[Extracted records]
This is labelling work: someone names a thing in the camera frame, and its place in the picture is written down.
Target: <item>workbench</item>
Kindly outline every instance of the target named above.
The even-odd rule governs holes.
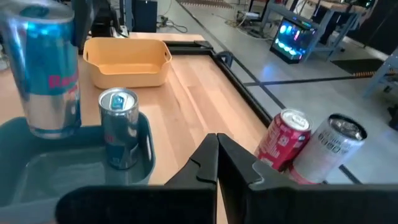
[[[204,40],[200,35],[135,33],[131,38],[168,41]],[[226,133],[254,152],[266,127],[234,85],[206,55],[173,55],[167,81],[160,87],[135,88],[139,110],[150,123],[156,155],[149,184],[162,185],[188,161],[208,133]],[[99,125],[98,97],[85,62],[79,59],[83,126]],[[10,70],[0,73],[0,124],[24,116]],[[219,188],[217,223],[227,223]]]
[[[303,56],[303,59],[302,59],[303,62],[305,62],[309,58],[309,56],[311,55],[312,52],[328,52],[327,60],[329,60],[333,56],[333,54],[336,52],[336,50],[338,50],[338,46],[339,46],[340,42],[343,40],[344,36],[348,33],[348,31],[353,28],[353,26],[355,25],[359,16],[366,11],[366,9],[361,6],[352,6],[351,9],[347,12],[348,7],[349,7],[348,4],[342,4],[342,3],[338,3],[338,2],[330,2],[330,1],[321,0],[320,6],[327,8],[328,11],[326,12],[325,16],[323,17],[321,23],[317,24],[316,22],[313,22],[310,19],[302,17],[300,14],[307,2],[311,2],[315,5],[317,5],[318,0],[303,0],[305,2],[303,3],[299,14],[294,13],[294,10],[295,10],[299,0],[294,0],[294,2],[292,3],[292,6],[290,7],[290,10],[285,8],[285,6],[281,6],[280,4],[274,3],[274,1],[275,0],[270,0],[270,2],[268,3],[266,12],[264,13],[264,17],[262,19],[261,27],[264,27],[266,25],[266,23],[268,22],[267,20],[268,20],[269,14],[271,12],[276,12],[276,13],[280,14],[281,16],[286,17],[289,20],[292,20],[295,18],[298,20],[302,20],[306,23],[309,23],[312,25],[312,27],[314,29],[317,30],[316,33],[314,34],[311,42],[308,45],[307,53]],[[338,37],[334,40],[334,42],[331,45],[327,45],[327,46],[322,45],[322,46],[318,47],[317,45],[320,40],[320,37],[325,32],[325,28],[329,24],[329,22],[335,12],[350,13],[350,17],[348,18],[347,23],[345,25],[343,25],[343,27],[339,31]]]
[[[393,53],[385,59],[384,63],[376,71],[369,81],[369,85],[366,87],[363,97],[368,98],[375,90],[378,84],[385,84],[391,87],[397,87],[396,75],[395,77],[387,77],[386,74],[390,70],[395,70],[398,68],[398,47],[393,51]]]

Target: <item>pull tab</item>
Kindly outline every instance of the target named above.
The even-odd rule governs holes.
[[[120,95],[114,95],[111,99],[111,109],[112,110],[123,110],[124,108],[124,98]]]

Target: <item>coca-cola can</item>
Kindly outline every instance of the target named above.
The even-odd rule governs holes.
[[[319,184],[352,156],[367,136],[366,130],[352,118],[332,114],[318,127],[285,173],[299,184]]]
[[[312,122],[303,112],[284,109],[272,120],[254,155],[281,172],[308,142],[311,128]]]

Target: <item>basket handle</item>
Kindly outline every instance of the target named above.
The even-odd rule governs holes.
[[[172,58],[172,56],[169,53],[164,52],[164,58],[166,59],[166,61],[169,61]]]

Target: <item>silver can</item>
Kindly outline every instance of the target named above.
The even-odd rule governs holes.
[[[332,114],[318,127],[286,172],[299,184],[319,184],[352,156],[368,134],[355,120]]]
[[[131,90],[112,88],[100,94],[98,103],[108,162],[116,169],[128,169],[137,162],[139,150],[138,97]]]
[[[0,30],[30,130],[65,138],[81,125],[73,10],[49,0],[0,4]]]

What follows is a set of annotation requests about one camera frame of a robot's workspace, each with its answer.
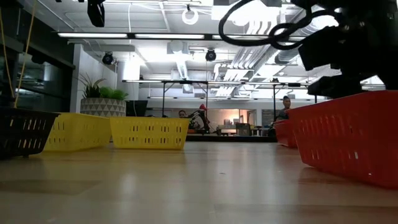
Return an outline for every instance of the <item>black cable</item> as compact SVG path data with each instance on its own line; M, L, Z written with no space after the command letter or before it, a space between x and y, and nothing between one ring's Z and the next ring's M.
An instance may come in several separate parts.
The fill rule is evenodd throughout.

WORK ITEM →
Reproduce exactly the lines from the one containing "What follows is" through the last line of the records, both included, leaving out every picture.

WORKED SOLUTION →
What follows is a set of annotation requests about one camera frame of a robot's workspace, each with its answer.
Return an outline for every instance of the <item>black cable</item> as compact SVG path data with each instance on its own line; M, L, Z written with no space after the command letter or before it, a space between x and y, and nothing between one ring's Z and the next ring's M.
An instance may come in several separate parts.
The fill rule is evenodd throughout.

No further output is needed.